May 17, 2021·4 min read

Goldman Sachs is hiring more than 400 employees in mainland China and Hong Kong, the latest foreign bank to seek to further expand its presence in the world's second-biggest economy, according to a person familiar with the matter.

The American bank has filled or is in the process of filling 320 positions, including 70 in its investment bank, according to the person, who was not authorised to discuss the matter publicly. It plans to add another 100 staff before the end of 2021, the person said.

Goldman declined to comment on its hiring plans on Monday.

Do you have questions about the biggest topics and trends from around the world? Get the answers with SCMP Knowledge, our new platform of curated content with explainers, FAQs, analyses and infographics brought to you by our award-winning team.

The hiring spree was reported earlier on Monday by Bloomberg.

Goldman's hiring push comes as foreign lenders are racing to take full control of their mainland China joint ventures and seek new licences to sell directly to mainland consumers as Beijing further opens up parts of its financial sector, including asset management, insurance and securities.

In December, Goldman reached an agreement with its Chinese partner Beijing Gao Hua Securities to take 100 per cent control of its mainland joint venture, Goldman Sachs Gao Hua. It is waiting on final approval from regulators to complete the deal.

The joint venture was started in 2004, but Goldman has operated in the Chinese capital markets since the 1990s.

In December, David Solomon, Goldman's CEO, said taking full control of the joint venture represented a "significant commitment" by the bank to its China business.


Goldman Sachs CEO David Solomon during a television interview at the World Economic Forum in 2019. Under Solomon's leadership, the American bank is expanding its presence in mainland China and Hong Kong.

"This focuses on growing and strengthening our existing China businesses, expanding our addressable market and investing in talent and technology," Solomon said in an internal memo at the time.

Goldman employed 40,500 people at the end of last year, with 28 per cent of its staff in Asia, according to its annual report.

Asia accounted for 14 per cent of Goldman's revenue in 2020, or US$6.2 billion, and 3 per cent of its pre-tax profit, or US$419 million.

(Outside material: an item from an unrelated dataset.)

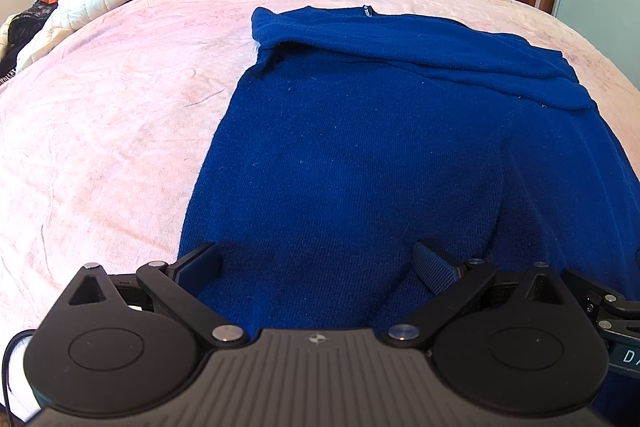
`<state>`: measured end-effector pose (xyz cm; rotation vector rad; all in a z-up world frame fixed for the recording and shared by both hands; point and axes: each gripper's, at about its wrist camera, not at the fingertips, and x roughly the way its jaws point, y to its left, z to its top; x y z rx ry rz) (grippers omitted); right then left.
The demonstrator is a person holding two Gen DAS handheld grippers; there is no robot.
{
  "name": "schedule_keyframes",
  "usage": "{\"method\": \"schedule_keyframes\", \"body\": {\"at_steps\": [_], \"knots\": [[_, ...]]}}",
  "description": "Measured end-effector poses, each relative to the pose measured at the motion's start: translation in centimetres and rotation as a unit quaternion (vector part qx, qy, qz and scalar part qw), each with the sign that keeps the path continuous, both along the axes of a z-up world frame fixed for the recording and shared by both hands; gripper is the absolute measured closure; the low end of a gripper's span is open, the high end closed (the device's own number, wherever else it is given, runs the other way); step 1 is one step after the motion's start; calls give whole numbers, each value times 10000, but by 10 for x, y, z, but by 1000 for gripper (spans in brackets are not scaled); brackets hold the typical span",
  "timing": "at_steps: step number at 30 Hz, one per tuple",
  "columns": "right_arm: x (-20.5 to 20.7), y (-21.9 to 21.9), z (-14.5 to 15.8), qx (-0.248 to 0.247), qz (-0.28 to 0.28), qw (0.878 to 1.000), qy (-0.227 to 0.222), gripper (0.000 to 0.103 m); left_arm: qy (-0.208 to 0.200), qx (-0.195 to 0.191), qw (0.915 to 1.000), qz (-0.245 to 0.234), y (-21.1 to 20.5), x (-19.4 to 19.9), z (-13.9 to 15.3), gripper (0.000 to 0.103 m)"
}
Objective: Fold small clothes
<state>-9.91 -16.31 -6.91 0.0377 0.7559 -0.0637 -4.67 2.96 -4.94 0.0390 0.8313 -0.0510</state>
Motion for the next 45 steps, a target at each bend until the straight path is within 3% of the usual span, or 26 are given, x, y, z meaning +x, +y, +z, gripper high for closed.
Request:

Hoping to take advantage of rising incomes and future growth in China, financial services companies, from banks to asset managers, are rapidly expanding their boots on the ground and increasing control over their existing partnerships in the mainland, particularly in the Greater Bay Area.

HSBC, one of Hong Kong's three currency-issuing lenders, is on track to hire more than 1,000 frontline staff in its wealth management business in Asia this year, as part of a US$6 billion investment in the region.

Credit Suisse plans to triple its headcount in China over the next three years, while JPMorgan Chase took a 71 per cent ownership stake in its mainland securities joint venture in November. Morgan Stanley and UBS are other major banks looking to take full ownership of their securities operations in China.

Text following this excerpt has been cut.